El Paraíso stampede
- The location of El Paraíso in Caracas
- Date: 16 June 2018
- Location: Los Cotorros Club, Caracas, Venezuela;
- Type: Stampede
- Cause: Tear gas canister
- Deaths: 19
- Injuries: 9+

= El Paraíso stampede =

Nightclub violence in Venezuela in 2018

The El Paraíso stampede was a stampede of more than 500 people that occurred in the early-morning hours of 16 June 2018 at the El Paraíso Social Club, also known as Los Cotorros Club, in the El Paraíso urbanization in Caracas, Venezuela. The stampede was the result of a tear gas canister being detonated during a brawl among a group of students from different schools celebrating their proms. At least 19 people died, and according to official police reports, they were caused by asphyxia and polytrauma.

== Background ==
Tear gas is strictly prohibited in Venezuela, except for use by the police and military. Media outlets have been the targets of tear gas attacks at their headquarters in the past, such as El Nacional and Globovisión. Pro-government groups known as colectivos have also been known to attack the opposition, once tear-gassing the Vatican envoy in 2009 after President Hugo Chávez accused the Roman Catholic Church of interfering with his government. News articles have reported that several of the devices and weapons are obtained by civilians through theft and by police or military corruption and that such items are used frequently by criminals.

There have been several reports of tear gas incidents without fatalities in 2018. In February 2018, tear gas was released in Caracas Metro stations on three occasions that authorities labeled as "acts of sabotage" to generate anxiety. A canister was dispersed in Plaza Venezuela, a transfer station for the system's main lines, and another was used in Petare several days later, a poor area in east Caracas. On 19 February 2018, a canister was detonated in Capuchinos station in west Caracas.

== Stampede ==
About 500 students gathered on the night of Friday 15 June 2018 in Los Cotorros Club at a "pre-graduation" event called The Legacy. The nightclub is a two-story brick building with barred windows and doors which has been a scene of violence in the past. The event was for people over age 18, though advertisements stated that minors could enter for an additional fee.

A group of young people left the bathroom arguing at 1:20 am VET, throwing punches and kicks. Some of them smashed bottles that they had in their hands and threatened their opponents with them. Party-goers nearby backed away from the scene, while the persons threatened ran towards the nightclub's staircase, threw a tear gas canister, and fled the building, causing a panic among the hundreds of people who sought to evade the tear gas.
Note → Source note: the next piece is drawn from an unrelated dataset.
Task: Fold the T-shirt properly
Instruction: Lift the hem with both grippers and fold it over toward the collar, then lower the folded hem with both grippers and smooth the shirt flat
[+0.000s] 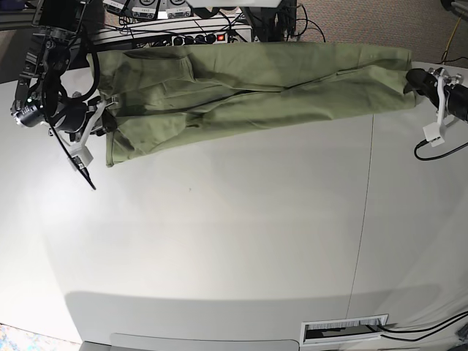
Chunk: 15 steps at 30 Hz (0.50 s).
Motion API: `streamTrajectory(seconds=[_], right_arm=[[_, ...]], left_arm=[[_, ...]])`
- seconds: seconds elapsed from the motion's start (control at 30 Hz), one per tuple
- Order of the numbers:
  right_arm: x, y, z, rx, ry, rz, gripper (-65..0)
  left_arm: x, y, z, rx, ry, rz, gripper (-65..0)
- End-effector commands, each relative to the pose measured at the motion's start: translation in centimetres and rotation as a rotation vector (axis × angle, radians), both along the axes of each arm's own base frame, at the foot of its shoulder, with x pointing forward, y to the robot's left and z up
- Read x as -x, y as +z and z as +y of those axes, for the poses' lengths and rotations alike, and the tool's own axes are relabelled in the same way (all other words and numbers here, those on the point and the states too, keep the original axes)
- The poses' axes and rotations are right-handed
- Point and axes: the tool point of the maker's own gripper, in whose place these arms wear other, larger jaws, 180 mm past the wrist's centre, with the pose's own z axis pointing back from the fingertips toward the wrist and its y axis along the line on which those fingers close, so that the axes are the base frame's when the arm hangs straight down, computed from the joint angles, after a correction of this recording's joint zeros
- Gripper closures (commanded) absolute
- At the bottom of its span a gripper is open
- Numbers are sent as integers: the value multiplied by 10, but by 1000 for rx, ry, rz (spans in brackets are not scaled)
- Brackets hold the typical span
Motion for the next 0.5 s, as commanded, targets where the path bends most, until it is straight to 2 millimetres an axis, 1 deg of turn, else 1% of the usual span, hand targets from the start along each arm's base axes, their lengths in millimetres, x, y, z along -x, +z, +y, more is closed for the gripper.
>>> streamTrajectory(seconds=[0.0, 0.13, 0.23, 0.37, 0.47], right_arm=[[-8, 12, -4, 10, 6, -42, -189], [-9, 14, -2, 10, 12, -52, -191], [-12, 23, 6, 7, 31, -87, -191], [-18, 36, 13, 11, 56, -138, -191], [-18, 41, 19, -12, 69, -154, -190]], left_arm=[[-6, 10, 8, -17, -7, -20, -194], [-7, 10, 8, -17, -7, -21, -194], [-8, 11, 8, -17, -6, -25, -194], [-19, 15, 8, -14, -3, -57, -194], [-26, 15, 9, -23, 9, -93, -194]])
The entrance to the club was a small, metal door located at the bottom of a set of stairs. This exit was closed, preventing the people from escaping the nightclub. Family members of the victims corroborated that the doors were closed after the tear gas canister was released, though no official statements were released. No emergency service personnel had arrived as of 2:30 am VET, despite several attempts to call 911. Around 2:40 am, a CICPC officer on a patrol arrived, drawing his gun and shouting, though he later began to aid with the evacuation of the club.

=== Victims ===
The initial information was published informally through statements by the Bolivarian National Police, the Bolivarian National Guard, and the CICPC; the death tolls varied between each agency. The National Guard specified that the teenagers died while they were being transported to health centers: 11 in the Miguel Pérez Carreño Hospital, three in the El Paraíso Popular Clinic, two in the Amay Clinic and one in the Loira Clinic.

Nazareth Duque, one of the survivors, said that three National Guardsmen were in the entrance of the nightclub, refused to help her and hit her in the face. According to Duque, more than 30 people died; one of the mothers of the victims estimated a toll of 34 deaths.

Eight of the deceased victims were younger than 18 years old, and suffered from either asphyxia or trauma of the stampede trying to escape the club.

== Aftermath ==
Asphyxiation was the cause of death for at least 11 of 21 fatalities that occurred during the stampede. As a result of shortages in Venezuela, family members stated that there were no medical supplies at area hospitals to treat victims of the stampede.

According to Interior Minister Néstor Reverol, eight people were detained, which included two minors, with one of the minors being responsible for the tear gas attack. The club was also closed by the Public Ministry to start the investigations, and its owner was arrested for not guaranteeing an adequate review of the assistants and after violating laws that prohibited taking weapons to public establishments. Questions were raised on how a minor was granted access to tear gas.

Néstor Reverol expressed his condolences to the victims, stating; "The Government of the Bolivarian Republic of Venezuela deplores this sad event and send condolences to the family members of the victims."

Opposition councilman Jesus Armas urged authorities to investigate whether the club had permission to hold several hundred people inside, stating "That's not a big space and that should not be authorized."